Friday, April 17, 2015

Pillars, Parallels, Part II-s, and Structural Support Beams.

Death impacts us in such a vast array of ways.

A dear friend from back home died late last week, and the rest of everything has been a blur of planning, connecting, reflecting, flight ticket price searching, and crying.

And dreams. So many dreams. Many of them including a shape that can roughly be replicated by this symbol:   II

(pause)

In the past few years, there has been a lot of reflection on who I want to invest in to become closer with. To solidify. Deepen. Grow.

I think of friends who show up in a no bullshit type way.  Weddings, funerals, illnesses, graduations, job losses, income losses, and, if we can remember them without Facebook, these days: birthdays.

I've been thinking of who it feels loving and warm and right (even when it is hard, sad, and downright ugly) to show up for in friendship.  Who gets the pass that will have me rearrange everything in the world I can to support or talk to or see them? In the past, I've looked the other way in imbalances.  In the past two years, I can see that changing. It feels good. It has felt sad in some of the realizations that some of the relationships in my life that felt as solid as oak, turned out to be as easy to disappear as driftwood.

Friends and family are who act as the cushion to the more difficult events in life.  They absorb some of the shock. Ease some of the pain. Make things difficult, less so.  

Some of these people are people I am in constant contact with.  Others, no less important by any stretch of the imagination, are people I text with periodically-  about music or language or art or any number of things that are all related to, well, life, and all of the people experiencing it with or around us at the same time at this particular point in history.


I. My mother, when talking with me about plans for the funeral, told me that she would love to just pay for my flight home if it would be of any help, but that she knew she wouldn't be able to take the money out of her account without my father noticing it and blowing up on her. "You understand, don't you?" I didn't tell her I understood. I just told her I could afford my own ticket.  Of course I don't understand. I never want to understand how a mother isn't allowed to try and help out her child whose friend has died because her husband is an abusive, controlling maniac.

II. A friend of mine is in a year old relationship. His partner has taken issue with our friendship, even though our friendship has existed since far beyond their meeting. They will be moving in together. It will be an issue to stay with them when I visit the state he lives in. "You understand, don't you?" It is left unsaid, but I hear my mother's voice, all the same. I don't, no. I never want to understand how a person is in a position to turn a friend away because of their partner's insecurities.

While these conversations are going on

I. A dear friend from high school is rearranging things to go on a memorial road trip in honor of our friend that died. She can't find a dog sitter, so we are figuring out how we can figure it out together. A friend of mine offers to do it, and a friend of hers might be able to.

II.  A newer friend calls and is locked out of his house.  I ask how I can help out. He says just stay on the phone with me while I wait for the locksmith so I don't feel like an idiot sitting on my own porch. You got it.

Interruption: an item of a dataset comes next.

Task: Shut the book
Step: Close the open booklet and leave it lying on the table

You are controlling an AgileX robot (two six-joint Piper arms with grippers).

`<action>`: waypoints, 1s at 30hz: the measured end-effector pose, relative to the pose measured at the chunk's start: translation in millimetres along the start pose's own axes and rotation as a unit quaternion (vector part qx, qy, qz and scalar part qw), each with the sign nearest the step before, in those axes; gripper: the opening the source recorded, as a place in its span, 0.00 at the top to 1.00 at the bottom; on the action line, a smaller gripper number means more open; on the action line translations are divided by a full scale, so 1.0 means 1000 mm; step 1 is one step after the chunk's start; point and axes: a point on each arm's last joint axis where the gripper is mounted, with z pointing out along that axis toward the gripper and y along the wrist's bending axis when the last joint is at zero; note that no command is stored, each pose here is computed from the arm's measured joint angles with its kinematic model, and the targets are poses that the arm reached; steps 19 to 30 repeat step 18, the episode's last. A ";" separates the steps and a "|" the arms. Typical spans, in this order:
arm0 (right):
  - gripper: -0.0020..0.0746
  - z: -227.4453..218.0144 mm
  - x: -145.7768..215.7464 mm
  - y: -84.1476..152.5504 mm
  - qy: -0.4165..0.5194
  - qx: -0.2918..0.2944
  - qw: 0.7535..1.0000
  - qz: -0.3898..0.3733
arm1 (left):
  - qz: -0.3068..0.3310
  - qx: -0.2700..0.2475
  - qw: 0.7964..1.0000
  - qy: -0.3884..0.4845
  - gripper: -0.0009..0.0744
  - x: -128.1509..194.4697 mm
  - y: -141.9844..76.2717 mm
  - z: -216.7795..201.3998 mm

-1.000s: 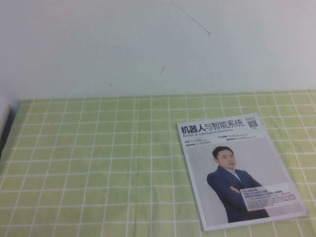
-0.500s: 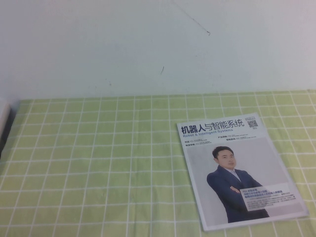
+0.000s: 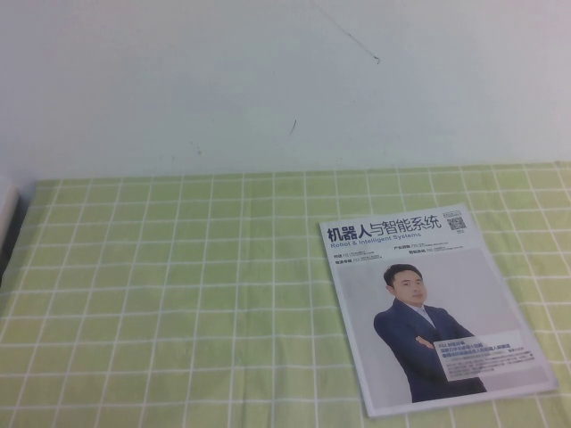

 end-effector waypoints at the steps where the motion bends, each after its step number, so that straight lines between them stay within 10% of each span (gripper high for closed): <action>1: 0.98 0.000 0.000 0.000 0.000 0.000 1.000 0.000 | 0.000 0.000 1.000 0.000 0.99 0.000 0.000 0.000; 30: 0.98 0.000 0.000 0.000 0.000 0.001 1.000 -0.002 | -0.002 -0.006 1.000 0.001 0.99 0.000 0.001 0.000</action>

None of these thing are polarized. They are more complex.  It is not "good friend; bad mother".  There is simply a difference in how one goes about maintaining connection with loved ones who are behind strange fences of restrictions of who and how they can express their love. Some believe that some restrictions are more atrocious than others. I would ask where it is, exactly, that that line is drawn.

(pause)

And so things go on.

And closure will come in time, and it will also never come.

Yesterday I randomly came across an old photograph from the punk show venue back home that someone had been posted online. It was blurry, and thus it appeared fittingly as a ghost, but, anyone who knew him would recognize that oversized, long sleeved shirt with thin, horizontal stripes, as Eric.  It was M, after all, who accompanied me to his funeral.  How fitting that Eric would make an appearance after all these years on the night before M's.

(pause)

Be well; be loved. Know that there isn't all the time in the world, so make shit count. I've been lucky and blessed enough to have told the friends in my life who have passed away all of what I've ever wanted to tell them before they passed. That doesn't mean I don't regret things.  It just means that if you are afraid to tell someone you love something that you feel for or about them, make sure that you do.

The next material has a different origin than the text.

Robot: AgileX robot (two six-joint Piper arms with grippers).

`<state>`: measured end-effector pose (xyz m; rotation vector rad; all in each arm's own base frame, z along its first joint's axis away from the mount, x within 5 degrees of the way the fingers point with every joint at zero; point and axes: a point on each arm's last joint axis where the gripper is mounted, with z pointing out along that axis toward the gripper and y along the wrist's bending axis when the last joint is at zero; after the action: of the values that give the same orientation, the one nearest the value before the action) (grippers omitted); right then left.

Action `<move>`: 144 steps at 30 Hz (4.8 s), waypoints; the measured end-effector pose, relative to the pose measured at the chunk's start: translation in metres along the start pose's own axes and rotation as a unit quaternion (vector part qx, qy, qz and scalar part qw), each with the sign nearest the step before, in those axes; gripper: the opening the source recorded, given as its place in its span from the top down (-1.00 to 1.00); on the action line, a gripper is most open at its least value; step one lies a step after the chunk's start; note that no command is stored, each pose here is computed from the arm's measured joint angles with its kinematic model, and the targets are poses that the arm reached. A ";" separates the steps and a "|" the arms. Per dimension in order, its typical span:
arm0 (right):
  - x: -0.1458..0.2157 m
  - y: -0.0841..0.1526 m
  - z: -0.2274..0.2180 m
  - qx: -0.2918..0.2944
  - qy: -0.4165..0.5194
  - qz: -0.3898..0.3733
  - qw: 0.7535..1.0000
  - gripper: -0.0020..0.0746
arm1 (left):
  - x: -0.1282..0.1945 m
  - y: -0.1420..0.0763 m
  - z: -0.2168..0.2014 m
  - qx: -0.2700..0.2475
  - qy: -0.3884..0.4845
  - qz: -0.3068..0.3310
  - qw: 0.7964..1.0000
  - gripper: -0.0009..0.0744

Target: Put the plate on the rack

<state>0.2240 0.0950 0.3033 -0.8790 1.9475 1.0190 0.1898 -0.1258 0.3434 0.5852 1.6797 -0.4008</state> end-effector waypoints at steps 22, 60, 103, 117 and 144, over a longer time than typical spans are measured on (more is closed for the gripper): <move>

Rest in peace, M. Thank you for letting me love you as best as I could from all sorts of distances with all sorts of gaps. J and I will be off on our trip, tomorrow, to remember and celebrate you in the way we always did with you:  Wandering and laughing, with no time sensitive destination in mind other than a general one in the comfort of her car, and each other.


k.

(post-script: One of the last dreams I had included a person I met long ago who was super into Rune stones.  After writing this, I looked up the Runes and saw that the symbol I was seeing in my dream appeared as the image of two Runes, alternating.  That of hagalaz: hail and as mannaz: man/humankind.  It fits, and it's strange how much it reflects much of what I have written, here. Scroll down to Hagalaz: Hail and to Mannaz: Man Humankind if you're curious, or are into that kind of thing.)